= David Harvey (luthier) =

American musician

David Harvey is an American bluegrass mandolin player and luthier, responsible for the mandolins, banjos, and dobros produced by Gibson.

==Musical career==
Harvey is the son of Dorsey Harvey, a mandolin player who played with Red Allen and Frank Wakefield; David Harvey grew up playing mandolin, fiddle, and guitar, and is often referred to as a "mandolin virtuoso." At age 14, he started touring with Allen, and in the late seventies became a member of Larry Sparks's The Lonesome Ramblers. In the eighties, he formed The Wild and Blue Band with his wife, Jan, and her sister, Jill Snider, playing bluegrass festivals and recording; they were given the "Best New Band" award by the Society for the Preservation of Bluegrass Music in 1992.
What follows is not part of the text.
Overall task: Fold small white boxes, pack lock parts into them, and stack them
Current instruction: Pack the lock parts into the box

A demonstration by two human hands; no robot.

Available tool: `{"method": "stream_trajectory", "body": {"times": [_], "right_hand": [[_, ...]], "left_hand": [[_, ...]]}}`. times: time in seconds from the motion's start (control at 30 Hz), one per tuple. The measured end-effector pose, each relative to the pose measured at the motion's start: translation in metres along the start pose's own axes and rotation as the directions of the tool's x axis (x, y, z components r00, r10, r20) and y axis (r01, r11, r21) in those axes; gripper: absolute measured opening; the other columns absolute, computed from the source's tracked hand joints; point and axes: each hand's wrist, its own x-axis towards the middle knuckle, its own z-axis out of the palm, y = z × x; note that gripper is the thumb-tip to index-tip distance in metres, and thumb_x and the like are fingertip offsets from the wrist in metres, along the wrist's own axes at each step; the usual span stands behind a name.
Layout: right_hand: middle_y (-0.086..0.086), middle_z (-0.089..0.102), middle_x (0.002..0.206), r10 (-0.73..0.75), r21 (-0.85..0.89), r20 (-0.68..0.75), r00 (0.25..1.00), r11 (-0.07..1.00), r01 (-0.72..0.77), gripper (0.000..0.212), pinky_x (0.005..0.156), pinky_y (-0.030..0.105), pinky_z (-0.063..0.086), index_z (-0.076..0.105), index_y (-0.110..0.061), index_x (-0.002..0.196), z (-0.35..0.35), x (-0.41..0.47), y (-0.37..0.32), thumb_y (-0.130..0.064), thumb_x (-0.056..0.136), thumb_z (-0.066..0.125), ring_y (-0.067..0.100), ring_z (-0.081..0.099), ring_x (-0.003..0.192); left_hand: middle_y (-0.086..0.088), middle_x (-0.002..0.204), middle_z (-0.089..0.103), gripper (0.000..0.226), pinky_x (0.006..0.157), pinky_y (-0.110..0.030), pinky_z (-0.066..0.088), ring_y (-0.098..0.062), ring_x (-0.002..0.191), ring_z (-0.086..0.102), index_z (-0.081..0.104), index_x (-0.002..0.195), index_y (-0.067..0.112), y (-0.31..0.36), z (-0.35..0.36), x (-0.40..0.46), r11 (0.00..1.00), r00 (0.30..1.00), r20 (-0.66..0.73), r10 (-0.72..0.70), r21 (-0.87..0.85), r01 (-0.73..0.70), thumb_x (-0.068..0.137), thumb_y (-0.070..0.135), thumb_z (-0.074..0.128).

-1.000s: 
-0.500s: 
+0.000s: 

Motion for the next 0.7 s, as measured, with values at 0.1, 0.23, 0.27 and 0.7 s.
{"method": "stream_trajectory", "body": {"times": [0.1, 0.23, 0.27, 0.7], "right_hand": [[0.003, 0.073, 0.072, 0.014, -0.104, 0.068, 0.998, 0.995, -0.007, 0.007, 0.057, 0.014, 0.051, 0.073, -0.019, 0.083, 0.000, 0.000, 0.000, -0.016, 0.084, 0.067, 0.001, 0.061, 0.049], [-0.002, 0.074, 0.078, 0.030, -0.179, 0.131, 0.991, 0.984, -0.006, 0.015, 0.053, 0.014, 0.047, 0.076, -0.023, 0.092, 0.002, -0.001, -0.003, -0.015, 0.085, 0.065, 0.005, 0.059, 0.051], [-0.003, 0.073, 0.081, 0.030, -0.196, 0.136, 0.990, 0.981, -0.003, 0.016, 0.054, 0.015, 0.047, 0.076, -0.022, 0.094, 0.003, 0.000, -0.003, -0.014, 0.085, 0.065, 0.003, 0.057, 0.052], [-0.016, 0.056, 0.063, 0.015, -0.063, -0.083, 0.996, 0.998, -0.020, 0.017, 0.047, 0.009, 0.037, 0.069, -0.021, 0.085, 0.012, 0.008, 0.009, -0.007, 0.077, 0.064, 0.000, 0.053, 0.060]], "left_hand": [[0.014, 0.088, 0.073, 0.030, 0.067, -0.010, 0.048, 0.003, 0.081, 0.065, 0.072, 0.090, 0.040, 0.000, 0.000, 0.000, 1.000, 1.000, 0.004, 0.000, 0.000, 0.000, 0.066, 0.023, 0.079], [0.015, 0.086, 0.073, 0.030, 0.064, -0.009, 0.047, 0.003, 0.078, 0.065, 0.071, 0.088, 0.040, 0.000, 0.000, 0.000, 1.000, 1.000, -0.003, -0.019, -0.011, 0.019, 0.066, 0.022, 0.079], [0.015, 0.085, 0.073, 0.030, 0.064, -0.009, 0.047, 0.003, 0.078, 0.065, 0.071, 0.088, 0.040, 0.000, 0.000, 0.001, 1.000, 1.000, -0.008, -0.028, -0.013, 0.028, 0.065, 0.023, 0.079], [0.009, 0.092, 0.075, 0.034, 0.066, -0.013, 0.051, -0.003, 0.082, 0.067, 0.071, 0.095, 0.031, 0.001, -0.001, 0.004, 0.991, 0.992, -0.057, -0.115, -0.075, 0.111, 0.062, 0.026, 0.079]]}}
From 2002 to 2007 he toured with Claire Lynch,. In 2004 Harvey produced and played on a tribute to The Moody Blues, Moody Bluegrass: A Nashville Tribute to The Moody Blues, which featured artists like Alison Krauss and John Cowan. He also produced and performed on the follow-on album, Moody Bluegrass TWO... Much Love, released in 2011. In 2004, he performed with Larry Cordle on Murder on Music Row, which spawned the hit single "Murder on Music Row" (recorded by George Strait and Alan Jackson).

==Master Luthier==
Harvey began learning the trade from John Ramsey, at The Folklore Center in Colorado Springs in the late seventies. In the nineties, having moved to Nashville, Tennessee, he worked at various places including The Violin Shop and National Guitar Repair, run by Charlie Derrington; Derrington took a job with Gibson, and soon asked Harvey to join him.

At Gibson, Harvey is the master luthier who oversees and approves their production of mandolins, banjos, and dobros. He is also responsible for the limited edition Jam Master and Master Models, which includes a signature Ricky Skaggs model.